TASK REQUIREMENTS »
Work out how many lines in the data below contain the string "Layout", and reply with that figure alone.

ENTRIES SUPPLIED »
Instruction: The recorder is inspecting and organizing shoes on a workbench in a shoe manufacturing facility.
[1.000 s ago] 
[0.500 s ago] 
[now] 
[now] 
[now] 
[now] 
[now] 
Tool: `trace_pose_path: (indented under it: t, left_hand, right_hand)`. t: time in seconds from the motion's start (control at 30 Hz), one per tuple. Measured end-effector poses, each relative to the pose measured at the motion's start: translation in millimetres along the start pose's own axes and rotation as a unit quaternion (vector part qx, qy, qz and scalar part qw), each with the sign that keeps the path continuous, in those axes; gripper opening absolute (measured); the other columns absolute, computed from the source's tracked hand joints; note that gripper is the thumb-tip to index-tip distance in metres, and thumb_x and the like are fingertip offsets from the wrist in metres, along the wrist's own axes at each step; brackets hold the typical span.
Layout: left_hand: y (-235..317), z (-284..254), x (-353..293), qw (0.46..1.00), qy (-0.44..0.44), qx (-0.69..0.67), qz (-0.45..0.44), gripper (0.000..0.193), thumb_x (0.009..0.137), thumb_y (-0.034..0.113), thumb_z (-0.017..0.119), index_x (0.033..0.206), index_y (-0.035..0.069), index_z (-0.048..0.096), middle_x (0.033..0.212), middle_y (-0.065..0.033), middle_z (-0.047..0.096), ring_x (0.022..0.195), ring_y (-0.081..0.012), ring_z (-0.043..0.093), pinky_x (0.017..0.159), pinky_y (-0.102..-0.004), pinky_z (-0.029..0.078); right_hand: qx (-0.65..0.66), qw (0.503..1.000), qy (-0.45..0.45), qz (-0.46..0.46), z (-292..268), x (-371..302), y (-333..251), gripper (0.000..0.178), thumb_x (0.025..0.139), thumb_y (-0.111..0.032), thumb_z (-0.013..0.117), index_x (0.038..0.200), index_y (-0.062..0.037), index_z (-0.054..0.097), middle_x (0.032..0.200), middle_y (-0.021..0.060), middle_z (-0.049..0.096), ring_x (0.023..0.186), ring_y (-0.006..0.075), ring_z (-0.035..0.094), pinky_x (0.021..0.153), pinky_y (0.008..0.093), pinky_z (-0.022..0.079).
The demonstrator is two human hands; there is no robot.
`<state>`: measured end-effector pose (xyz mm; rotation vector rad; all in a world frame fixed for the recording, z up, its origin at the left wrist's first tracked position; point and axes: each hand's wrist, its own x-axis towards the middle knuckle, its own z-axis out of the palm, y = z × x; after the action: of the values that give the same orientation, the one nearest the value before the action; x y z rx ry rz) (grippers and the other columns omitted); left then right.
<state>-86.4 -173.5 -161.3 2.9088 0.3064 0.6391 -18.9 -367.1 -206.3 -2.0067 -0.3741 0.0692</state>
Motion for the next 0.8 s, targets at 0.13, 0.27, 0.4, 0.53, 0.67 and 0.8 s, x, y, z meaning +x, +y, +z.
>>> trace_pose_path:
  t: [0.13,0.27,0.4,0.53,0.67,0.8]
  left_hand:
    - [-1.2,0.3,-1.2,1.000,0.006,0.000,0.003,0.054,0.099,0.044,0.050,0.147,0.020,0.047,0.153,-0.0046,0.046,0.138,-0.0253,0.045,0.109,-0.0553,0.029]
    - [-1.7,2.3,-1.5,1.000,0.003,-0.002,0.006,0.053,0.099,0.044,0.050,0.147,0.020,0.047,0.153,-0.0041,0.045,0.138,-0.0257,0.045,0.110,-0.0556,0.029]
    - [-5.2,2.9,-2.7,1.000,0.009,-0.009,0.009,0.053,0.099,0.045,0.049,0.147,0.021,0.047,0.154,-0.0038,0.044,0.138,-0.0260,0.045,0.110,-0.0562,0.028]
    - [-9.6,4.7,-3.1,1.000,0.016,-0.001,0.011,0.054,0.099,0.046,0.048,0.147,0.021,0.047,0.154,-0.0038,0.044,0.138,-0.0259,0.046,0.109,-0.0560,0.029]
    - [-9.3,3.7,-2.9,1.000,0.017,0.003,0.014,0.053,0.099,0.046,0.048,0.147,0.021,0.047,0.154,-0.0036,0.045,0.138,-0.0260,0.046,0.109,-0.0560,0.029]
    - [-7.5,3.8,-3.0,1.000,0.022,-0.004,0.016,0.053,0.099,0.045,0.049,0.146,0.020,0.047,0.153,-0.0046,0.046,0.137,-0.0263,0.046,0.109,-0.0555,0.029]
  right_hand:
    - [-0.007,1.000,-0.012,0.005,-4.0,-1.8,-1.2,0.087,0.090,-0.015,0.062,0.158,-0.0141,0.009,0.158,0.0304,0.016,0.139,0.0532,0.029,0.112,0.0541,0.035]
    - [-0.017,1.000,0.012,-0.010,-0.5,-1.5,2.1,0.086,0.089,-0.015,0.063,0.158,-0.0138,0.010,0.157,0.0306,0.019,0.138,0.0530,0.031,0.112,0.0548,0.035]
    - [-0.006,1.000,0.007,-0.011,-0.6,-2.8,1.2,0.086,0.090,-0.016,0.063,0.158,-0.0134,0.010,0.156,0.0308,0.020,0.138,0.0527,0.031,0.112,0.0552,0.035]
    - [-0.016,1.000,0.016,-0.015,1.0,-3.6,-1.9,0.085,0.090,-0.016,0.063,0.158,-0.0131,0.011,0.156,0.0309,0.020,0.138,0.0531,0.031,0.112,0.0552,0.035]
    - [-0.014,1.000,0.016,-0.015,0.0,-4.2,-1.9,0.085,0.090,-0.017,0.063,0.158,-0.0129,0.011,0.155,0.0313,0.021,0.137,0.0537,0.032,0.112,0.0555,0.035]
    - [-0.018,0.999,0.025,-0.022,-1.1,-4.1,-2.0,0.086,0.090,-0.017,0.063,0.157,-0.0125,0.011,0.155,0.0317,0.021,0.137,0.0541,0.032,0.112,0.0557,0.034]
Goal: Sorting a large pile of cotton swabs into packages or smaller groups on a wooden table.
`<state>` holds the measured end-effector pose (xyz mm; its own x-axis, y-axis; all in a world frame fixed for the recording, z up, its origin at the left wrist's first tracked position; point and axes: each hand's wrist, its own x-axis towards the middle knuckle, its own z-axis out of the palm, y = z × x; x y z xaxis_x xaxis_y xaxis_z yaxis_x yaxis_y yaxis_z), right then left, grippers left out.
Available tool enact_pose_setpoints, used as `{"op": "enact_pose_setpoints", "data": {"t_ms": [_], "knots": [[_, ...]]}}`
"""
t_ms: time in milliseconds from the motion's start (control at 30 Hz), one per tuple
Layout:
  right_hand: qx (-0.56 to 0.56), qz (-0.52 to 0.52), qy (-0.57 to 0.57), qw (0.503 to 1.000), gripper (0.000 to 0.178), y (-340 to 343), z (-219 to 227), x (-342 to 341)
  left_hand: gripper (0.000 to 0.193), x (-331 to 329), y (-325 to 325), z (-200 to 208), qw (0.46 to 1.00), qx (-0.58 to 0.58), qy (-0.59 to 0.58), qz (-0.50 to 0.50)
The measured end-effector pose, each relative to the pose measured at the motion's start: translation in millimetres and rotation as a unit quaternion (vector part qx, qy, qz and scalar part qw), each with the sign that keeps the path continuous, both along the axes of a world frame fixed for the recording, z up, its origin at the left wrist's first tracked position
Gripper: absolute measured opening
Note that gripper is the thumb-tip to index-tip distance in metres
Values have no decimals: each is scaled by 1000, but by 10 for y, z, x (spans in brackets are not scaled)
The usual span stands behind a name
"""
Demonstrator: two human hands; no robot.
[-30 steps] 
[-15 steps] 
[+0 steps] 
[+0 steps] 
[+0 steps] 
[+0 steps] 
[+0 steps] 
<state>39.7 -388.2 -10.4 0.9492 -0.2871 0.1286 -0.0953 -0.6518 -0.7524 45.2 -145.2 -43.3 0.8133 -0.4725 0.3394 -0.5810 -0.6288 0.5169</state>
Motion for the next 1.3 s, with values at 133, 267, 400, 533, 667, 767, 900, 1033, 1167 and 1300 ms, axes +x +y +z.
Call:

EXERCISE SOLUTION »
2